C’est très équilibré. Les champignons sont partout dans notre quotidien : ils permettent de fabriquer le pain, la bière, le chocolat, le café, les lessives… Mais ils sont aussi responsables de centaines de millions de tonnes de nourriture gaspillée à cause des moisissures. Côté santé, certains champignons tuent, d’autres sauvent – comme la cyclosporine, qui a permis de sauver des centaines de milliers de vies. Il y a toujours un Yin et un Yang chez les champignons.
Finalement, les grandes « apocalypses » que l’on observe sont souvent liées à l’Homme. Même si c’est un champignon qui tue, l’origine se trouve chez l’humain qui a amené un champignon là où il n’était pas présent.
Atelopus zeteki, ou grenouille dorée du Panama, a disparu en 2006 à cause du champignon Batrachochytrium dendrobatidis (dit Bd). Ce dernier a causé le déclin de 6,5 % des espèces de grenouilles dans le monde, soit plus de 500 espèces. © BY 2.0/ Brian Gratwicke/Wikimédia Commons
Finalement, les grandes « apocalypses » fongiques que vous décrivez trouvent souvent leur origine… chez l’homme ?
Oui. Même si c’est un champignon qui tue, c’est souvent l’activité humaine qui en est à l’origine. Nous déplaçons des champignons là où ils n’étaient pas censés être. Peut-être qu’au final, nous sommes moins sympas que les champignons…

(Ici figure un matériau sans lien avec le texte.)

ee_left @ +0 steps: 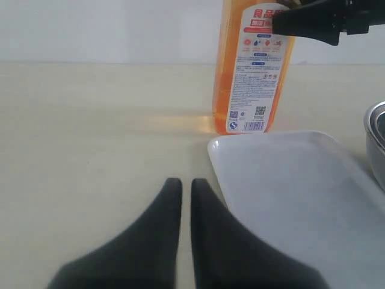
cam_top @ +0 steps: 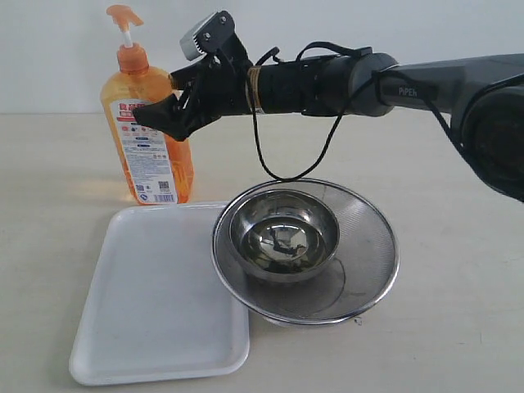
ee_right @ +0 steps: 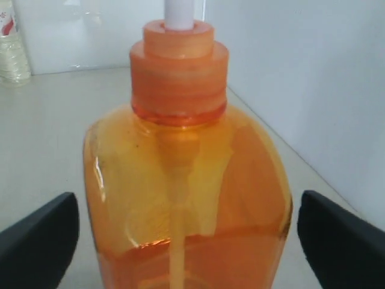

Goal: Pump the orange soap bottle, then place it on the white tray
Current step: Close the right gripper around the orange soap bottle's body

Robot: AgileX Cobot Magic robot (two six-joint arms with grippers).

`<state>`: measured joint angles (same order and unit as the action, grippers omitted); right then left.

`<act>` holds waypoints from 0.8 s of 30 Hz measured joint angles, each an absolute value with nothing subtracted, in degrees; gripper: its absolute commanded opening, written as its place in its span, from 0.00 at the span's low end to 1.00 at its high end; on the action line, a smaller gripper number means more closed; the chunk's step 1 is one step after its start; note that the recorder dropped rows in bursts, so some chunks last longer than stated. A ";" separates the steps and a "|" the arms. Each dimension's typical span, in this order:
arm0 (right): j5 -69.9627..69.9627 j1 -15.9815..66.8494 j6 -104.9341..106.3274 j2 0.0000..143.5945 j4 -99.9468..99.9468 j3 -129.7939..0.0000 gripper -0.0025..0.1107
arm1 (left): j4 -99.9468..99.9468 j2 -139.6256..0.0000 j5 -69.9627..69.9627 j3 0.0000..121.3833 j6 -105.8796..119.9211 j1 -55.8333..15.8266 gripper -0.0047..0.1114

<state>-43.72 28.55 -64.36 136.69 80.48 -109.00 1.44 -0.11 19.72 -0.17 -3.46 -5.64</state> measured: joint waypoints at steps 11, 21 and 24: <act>-38.98 30.71 -62.14 137.71 77.68 -109.00 0.95 | 1.44 -0.11 19.72 -0.17 -3.46 -5.64 0.08; -37.16 32.13 -54.50 141.11 71.84 -109.00 0.95 | 1.44 -0.11 19.72 -0.17 -3.46 -5.64 0.08; -37.16 32.13 -53.30 141.11 69.68 -109.00 0.95 | 1.44 -0.11 19.72 -0.17 -3.46 -5.64 0.08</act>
<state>-37.16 32.13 -53.30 141.11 69.68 -109.00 1.44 -0.11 19.72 -0.17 -3.46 -5.64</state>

Donc, ce qui vous inquiète le plus aujourd’hui, ce n’est pas tant le champignon en lui-même que la mondialisation et l’hyperconnexion humaine ?
Exactement. Au départ, je voulais parler uniquement de la manipulation comportementale – je trouvais fascinant qu’un champignon puisse utiliser son hôte comme une voiture télécommandée. Mais en creusant, je suis tombée sur toutes ces crises dont l’humain est indirectement responsable. Je ne veux pas faire la morale ; moi-même, je fais des erreurs. Mais j’avais envie de montrer que des gestes simples, comme laver ses chaussures en changeant de pays, peuvent vraiment prévenir des catastrophes.
Vous insistez aussi sur l’importance de financer la recherche en mycologie. Cela rejoint ces dangers que vous évoquez ?
Oui. Je me suis rendu compte, en travaillant sur ce livre, qu’on manque de données sur les catastrophes fongiques. Tout simplement parce que la mycologie est un domaine sous-financé. Un chercheur américain a avancé que c’était parce que les champignons n’étaient pas contagieux comme les virus, de façon aussi « dramatique ». Ils agissent sur le long terme, sans effet spectaculaire immédiat, donc ils attirent moins l’attention…
Votre ouvrage est dense, mais certains chapitres ont été supprimés et la fin reste ouverte. Envisagez-vous un tome 2 ?
Pourquoi pas. Il y a matière : environ 30 % des champignons sont des parasites. On a évoqué l’idée d’une suite, mais peut-être autour d’une autre famille, comme les décomposeurs, qui restent encore assez peu documentés.
On remarque que Sofia, l’une de vos héroïnes, glisse quelques piques féministes dans le récit. Ce n’était pas anodin, j’imagine ?
Non, du tout. C’est mon petit côté féministe. Il y a peu de femmes dans le domaine de la mycologie, et en tant que femme scientifique, je m’identifiais beaucoup à Laure. J’avais envie d’un personnage principal féminin fort et brillant, et que, cette fois-ci, ce soit la fille qui explique au garçon.
La chercheuse toulousaine est également l’auteure de L’Odyssée des fourmis (2022) et Moi, le blob (2022), pour lequel elle a obtenu le Prix Le Goût des sciences. © Ministère Enseignement supérieur et Recherche (YouTube)
>> Infos pratiques :
L’ouvrage Les champignons de l’apocalypse est paru le 16 avril dernier aux éditions Grasset.
Audrey Dussutour sera présente à la libraire Ombres Blanches, le mercredi 30 avril, à 18 heures.